According to a Computer Economics assessment of IT spending patterns during the previous two recessions, IT spending growth will remain flat through 2009 but will begin to recover in 2010.
The IT research and advisory firm said that its analysis of IT spending trends shows that businesses began restraining spending in late 2007, in anticipation of the downturn, and should be ready to renew IT investments by next year.
"Over the past two decades, the negative impact of recessions on IT spending has never lasted more than two years," said Frank Scavo, president of Computer Economics, in a press release. "If the pattern of recovery holds true today, we should see a modest increase in IT equipment and software investment in 2010."
Scavo also said that in root causes the current recession bears remarkable similarities to the 1990 recession, which, as today, was led by the financial sector. However, a return to double digit growth in IT spending as occurred after the 1990 recession is highly unlikely, as growth then was fueled by Y2K and the Internet boom.
Among the report's other findings and forecasts:
IT equipment and software investment: Assuming the pattern of recovery after the 2001 recession holds true today, expect a return to growth in the range of 5% to 10% in 2010.
Forecast for IT capital budgets: By 2010, many IT buyers will have delayed normal equipment refresh cycles and major new initiatives for two years. Computer Economics expects median annual growth in IT capital budgets in 2010 to rebound to between 4% and 5%; roughly at the level of growth seen in 2006 and 2007. A rebound in capital spending will be further aided by low interest rates and availability of credit to financially sound organizations.
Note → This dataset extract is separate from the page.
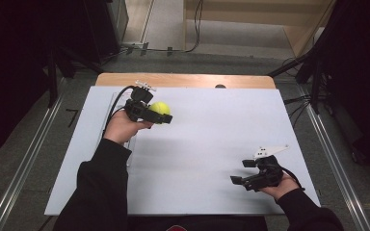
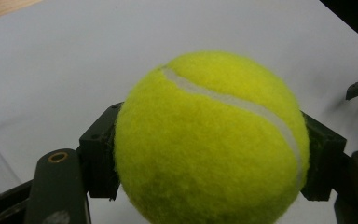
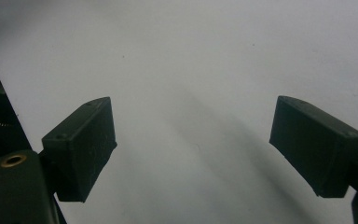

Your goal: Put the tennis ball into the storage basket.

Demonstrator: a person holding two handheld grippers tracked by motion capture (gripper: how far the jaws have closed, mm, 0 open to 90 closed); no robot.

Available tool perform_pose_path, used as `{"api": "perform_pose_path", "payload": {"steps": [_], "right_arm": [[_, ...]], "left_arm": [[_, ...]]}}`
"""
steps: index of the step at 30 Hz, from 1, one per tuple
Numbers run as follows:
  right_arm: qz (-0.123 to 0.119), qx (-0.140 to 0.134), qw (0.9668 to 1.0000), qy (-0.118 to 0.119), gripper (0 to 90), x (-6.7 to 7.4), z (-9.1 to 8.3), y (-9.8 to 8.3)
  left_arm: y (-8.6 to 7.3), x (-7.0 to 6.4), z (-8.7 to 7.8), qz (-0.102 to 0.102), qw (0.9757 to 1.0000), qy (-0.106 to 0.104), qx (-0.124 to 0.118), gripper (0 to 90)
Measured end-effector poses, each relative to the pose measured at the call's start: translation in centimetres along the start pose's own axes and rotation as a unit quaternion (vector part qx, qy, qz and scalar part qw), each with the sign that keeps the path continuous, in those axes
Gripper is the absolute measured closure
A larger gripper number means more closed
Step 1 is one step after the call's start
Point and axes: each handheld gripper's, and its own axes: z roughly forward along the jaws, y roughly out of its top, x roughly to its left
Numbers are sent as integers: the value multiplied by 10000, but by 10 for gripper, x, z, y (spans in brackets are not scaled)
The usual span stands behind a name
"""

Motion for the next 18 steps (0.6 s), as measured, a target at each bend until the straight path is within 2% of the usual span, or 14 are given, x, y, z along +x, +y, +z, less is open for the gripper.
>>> {"api": "perform_pose_path", "payload": {"steps": [8,18], "right_arm": [[0,1,10000,6,122,0,0,0],[2,3,10000,7,122,0,0,0]], "left_arm": [[-3,9,-5,-57,9999,160,15,263],[-5,18,-13,-169,9995,259,-42,263]]}}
Forecast for IT operational budgets: The current recession is more like that of 1990 than 2001 in that IT organizations have cut operational budgets quickly in response to declining economic conditions. Assuming the pattern after the 1990 and 2001 recessions holds, Computer Economics expects between 60% and 65% of IT organizations will increase IT budgets in 2010. Based on the pattern shown after the 2001 recession, median IT operational budgets should grow 2% to 3% in 2010.
Forecast for IT spending as percentage of revenue: IT executives have been restraining IT spending for the past two years. This reflects the atmosphere of cost containment that has prevailed in many IT shops during this decade. If the pattern of recovery after the 2001 recession repeats itself, Computer Economics anticipates median IT operational spending to reach 1.8% in 2010 and possibly 2.0% in 2011.